Les vésicules extracellulaires (VE) sont des particules produites et excrétées par les cellules et entourées d’une bicouche lipidique. Elles étaient autrefois considérées comme des déchets cellulaires mais elles constituent en fait une forme importante de communication intercellulaire et attirent désormais une attention considérable en raison de leurs rôles dans une variété de processus physiologiques et pathologiques.
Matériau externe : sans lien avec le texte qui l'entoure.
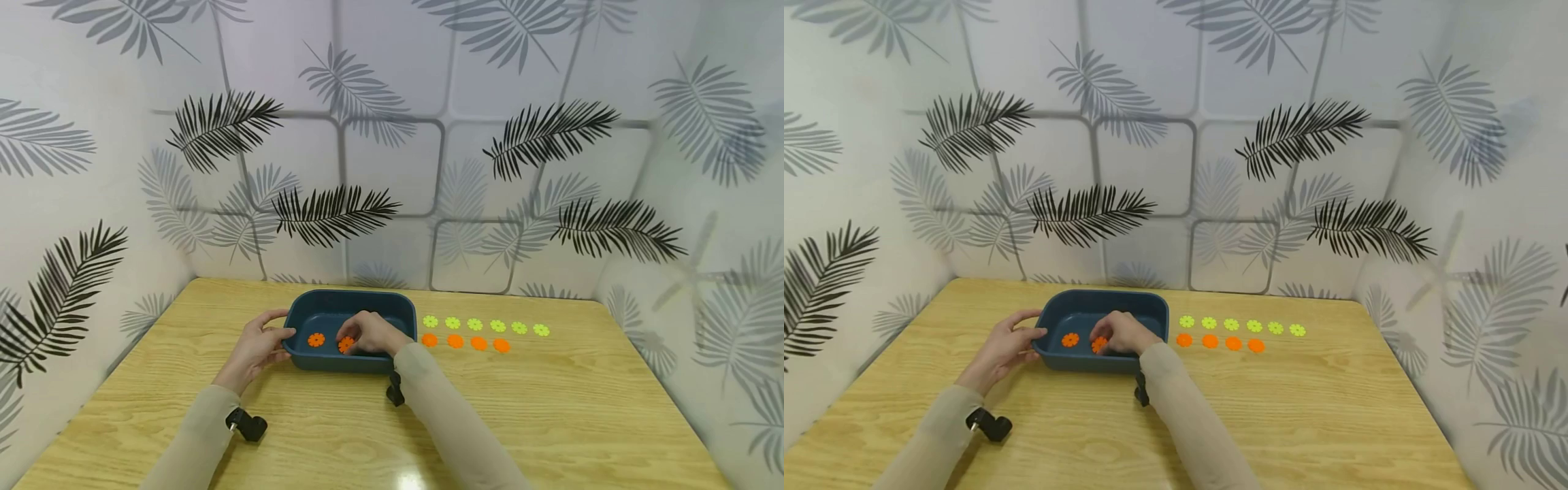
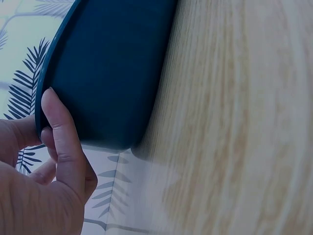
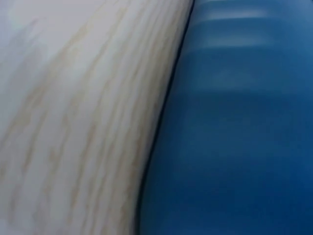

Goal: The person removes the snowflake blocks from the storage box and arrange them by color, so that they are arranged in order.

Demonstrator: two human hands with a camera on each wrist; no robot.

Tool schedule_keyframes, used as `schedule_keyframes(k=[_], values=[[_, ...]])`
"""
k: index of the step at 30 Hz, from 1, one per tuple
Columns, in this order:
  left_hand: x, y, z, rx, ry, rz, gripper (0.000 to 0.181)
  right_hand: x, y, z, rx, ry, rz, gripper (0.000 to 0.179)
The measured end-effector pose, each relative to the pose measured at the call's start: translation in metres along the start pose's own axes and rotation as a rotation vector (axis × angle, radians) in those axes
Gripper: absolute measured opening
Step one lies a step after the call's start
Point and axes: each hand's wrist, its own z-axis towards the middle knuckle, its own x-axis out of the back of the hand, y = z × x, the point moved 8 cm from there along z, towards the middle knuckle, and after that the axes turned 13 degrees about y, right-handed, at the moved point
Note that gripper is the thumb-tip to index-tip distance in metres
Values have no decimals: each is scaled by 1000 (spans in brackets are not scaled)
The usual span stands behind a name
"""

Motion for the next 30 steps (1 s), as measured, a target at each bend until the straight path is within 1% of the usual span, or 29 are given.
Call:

L’une des principales classes de VE est constituée par les exosomes, de petites vésicules, dont la taille varie de 30 à 150 nm de diamètre, qui se forment dans des corps multivésiculaires (MVB) et sont acheminées vers la surface cellulaire (au lieu des lysosomes où ces corps multivésiculaires aboutissent habituellement). Les MVB fusionnent avec la membrane plasmique et libèrent leur contenu, les exosomes, dans l’espace extracellulaire. Un tel processus a pu être observé in vivo par exemple lors de la formation du réseau des trachées chez la drosophile où des exosomes sont émis dans la lumière trachéale (Camelo et al., 2022).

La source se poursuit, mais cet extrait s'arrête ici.